• Work to complete: Leaving out all pictures, give again each line exactly, from the start of the listing through the line that contains "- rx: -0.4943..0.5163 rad".

• Data block:
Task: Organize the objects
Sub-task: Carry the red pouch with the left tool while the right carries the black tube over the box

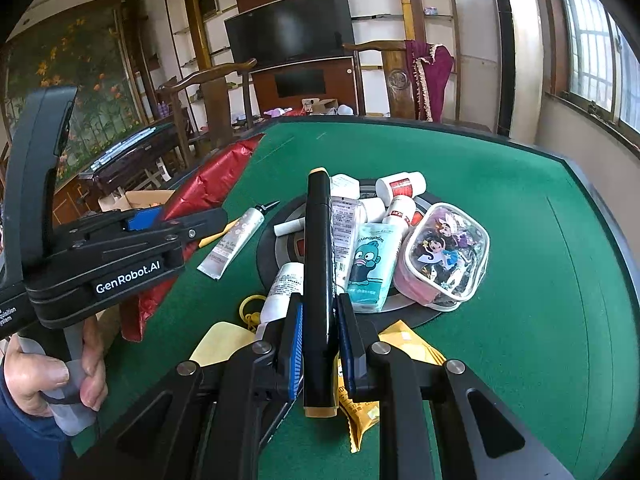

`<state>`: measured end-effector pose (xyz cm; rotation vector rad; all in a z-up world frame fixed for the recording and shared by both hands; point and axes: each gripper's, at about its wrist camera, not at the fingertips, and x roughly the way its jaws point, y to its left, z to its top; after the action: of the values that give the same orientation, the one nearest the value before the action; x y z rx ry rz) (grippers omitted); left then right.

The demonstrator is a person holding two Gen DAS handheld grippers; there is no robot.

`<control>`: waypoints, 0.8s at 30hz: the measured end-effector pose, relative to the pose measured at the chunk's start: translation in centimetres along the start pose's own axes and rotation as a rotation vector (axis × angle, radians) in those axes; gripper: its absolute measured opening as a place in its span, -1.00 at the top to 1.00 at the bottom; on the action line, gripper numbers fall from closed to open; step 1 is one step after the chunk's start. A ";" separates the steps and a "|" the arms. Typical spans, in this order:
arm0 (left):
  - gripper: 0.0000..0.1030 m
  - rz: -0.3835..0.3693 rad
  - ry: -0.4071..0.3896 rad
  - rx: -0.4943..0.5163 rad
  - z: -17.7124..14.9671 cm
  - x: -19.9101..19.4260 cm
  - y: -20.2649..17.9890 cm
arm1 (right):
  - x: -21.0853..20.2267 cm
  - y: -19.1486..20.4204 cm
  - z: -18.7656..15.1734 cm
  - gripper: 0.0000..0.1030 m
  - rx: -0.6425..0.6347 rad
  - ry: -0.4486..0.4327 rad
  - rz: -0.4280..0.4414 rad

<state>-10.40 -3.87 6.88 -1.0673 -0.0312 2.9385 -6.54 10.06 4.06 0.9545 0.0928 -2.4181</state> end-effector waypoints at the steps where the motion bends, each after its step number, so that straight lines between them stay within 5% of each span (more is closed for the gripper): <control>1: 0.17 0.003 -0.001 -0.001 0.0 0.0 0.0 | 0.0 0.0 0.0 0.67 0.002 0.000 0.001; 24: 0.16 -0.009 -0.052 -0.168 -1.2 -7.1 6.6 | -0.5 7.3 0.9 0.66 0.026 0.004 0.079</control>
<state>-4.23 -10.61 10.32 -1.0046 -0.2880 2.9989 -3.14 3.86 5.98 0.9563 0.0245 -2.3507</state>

• Expected output:
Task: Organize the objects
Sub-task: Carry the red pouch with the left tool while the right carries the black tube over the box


`<state>`: measured end-effector pose (xyz cm; rotation vector rad; all in a z-up world frame fixed for the recording and shared by both hands; point and axes: each gripper's, at about its wrist camera, not at the fingertips, and x roughly the way its jaws point, y to its left, z to its top; after the action: of the values that give the same orientation, the one nearest the value before the action; x y z rx ry rz) (grippers omitted); left then right.

The demonstrator is a person holding two Gen DAS handheld grippers; there is no robot.

`<control>`: waypoints, 0.8s at 30hz: the measured end-effector pose, relative to the pose measured at the chunk's start: translation in centimetres along the start pose's own axes and rotation as a rotation vector (axis × angle, radians) in those axes; gripper: its absolute measured opening as a place in its span, -1.00 at the top to 1.00 at the bottom; on the action line, gripper numbers fall from closed to open; step 1 is one step after the chunk's start. A ";" separates the steps and a "|" the arms. Typical spans, in this order:
arm0 (left):
  - gripper: 0.0000..0.1030 m
  - rz: -0.3835..0.3693 rad
  - ry: -0.4071..0.3896 rad
  - rx: -0.4943..0.5163 rad

That's the full output for the exercise.